Horns blared, brakes squealed, and it was only the heaviness of the traffic that kept me from getting killed.
That or the fact that God keeps a special eye out for crazy people.
“Elizabeth!”
Traffic had slowed and I caught up with the car pretty quickly. I bent over and peered into the window.
“Elizabeth! It’s Daddy, Elizabeth! It’s Daddy!”
The girl inside recoiled.
“No, honey, it’s me. It’s Daddy.” I knew I didn’t look like I had when she’d been taken, so I frantically tried to comb down my long hair and turned sideways to let her see my profile so she could recognize me.
The car pulled ahead suddenly.
“No! You’re not taking her away from me again!”
I ran to catch up. “Give me my daughter, you son of a bitch!” I screamed, as I yanked on the door handle while banging on the window with my other hand.
The driver, a wimpy-looking guy in a three-piece suit, tried to speed up, tried to get away, but I’d be damned if I was going to let that happen. I’d found her and no one was taking her away from me again. Never again!

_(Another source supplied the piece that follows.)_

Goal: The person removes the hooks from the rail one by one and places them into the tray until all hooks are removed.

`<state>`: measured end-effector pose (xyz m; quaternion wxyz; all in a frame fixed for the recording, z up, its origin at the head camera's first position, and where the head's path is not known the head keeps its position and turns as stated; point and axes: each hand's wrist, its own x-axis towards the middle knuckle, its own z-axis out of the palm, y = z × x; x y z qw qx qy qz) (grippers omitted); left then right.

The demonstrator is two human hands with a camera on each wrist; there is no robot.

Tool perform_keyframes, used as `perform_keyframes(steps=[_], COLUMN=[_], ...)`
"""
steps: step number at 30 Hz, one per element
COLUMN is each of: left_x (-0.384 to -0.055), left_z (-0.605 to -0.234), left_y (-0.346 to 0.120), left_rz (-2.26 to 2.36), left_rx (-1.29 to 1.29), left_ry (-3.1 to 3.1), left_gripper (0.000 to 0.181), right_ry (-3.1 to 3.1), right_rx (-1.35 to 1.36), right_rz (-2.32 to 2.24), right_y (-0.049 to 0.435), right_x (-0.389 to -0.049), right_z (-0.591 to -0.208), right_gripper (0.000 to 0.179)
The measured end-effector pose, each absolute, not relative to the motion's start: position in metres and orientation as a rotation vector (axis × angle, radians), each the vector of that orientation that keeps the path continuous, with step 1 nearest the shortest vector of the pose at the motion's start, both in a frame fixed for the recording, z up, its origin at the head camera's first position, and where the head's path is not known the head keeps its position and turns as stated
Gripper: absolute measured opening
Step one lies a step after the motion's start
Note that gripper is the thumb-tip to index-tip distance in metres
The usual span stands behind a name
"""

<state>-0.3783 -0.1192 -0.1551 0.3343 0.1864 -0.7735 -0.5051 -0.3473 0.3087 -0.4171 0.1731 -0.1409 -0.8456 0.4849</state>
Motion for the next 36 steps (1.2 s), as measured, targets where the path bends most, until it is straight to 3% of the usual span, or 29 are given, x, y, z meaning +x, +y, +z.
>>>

I pumped my legs and hung on for dear life. Thankfully the traffic ahead had become backed up again and the driver had no choice but to slow down. When he did, I threw myself across his windshield, trying to block his view of the road ahead and prevent him from moving forward.
“Give me my daughter! Elizabeth!”
Unknown to me, one of the cars I’d raced out in front of had been a Metro police cruiser. The cop inside had watched everything unfold and had quickly turned his vehicle sideways, blocking off traffic from closing in behind us, and had then exited his vehicle, racing to catch up with us.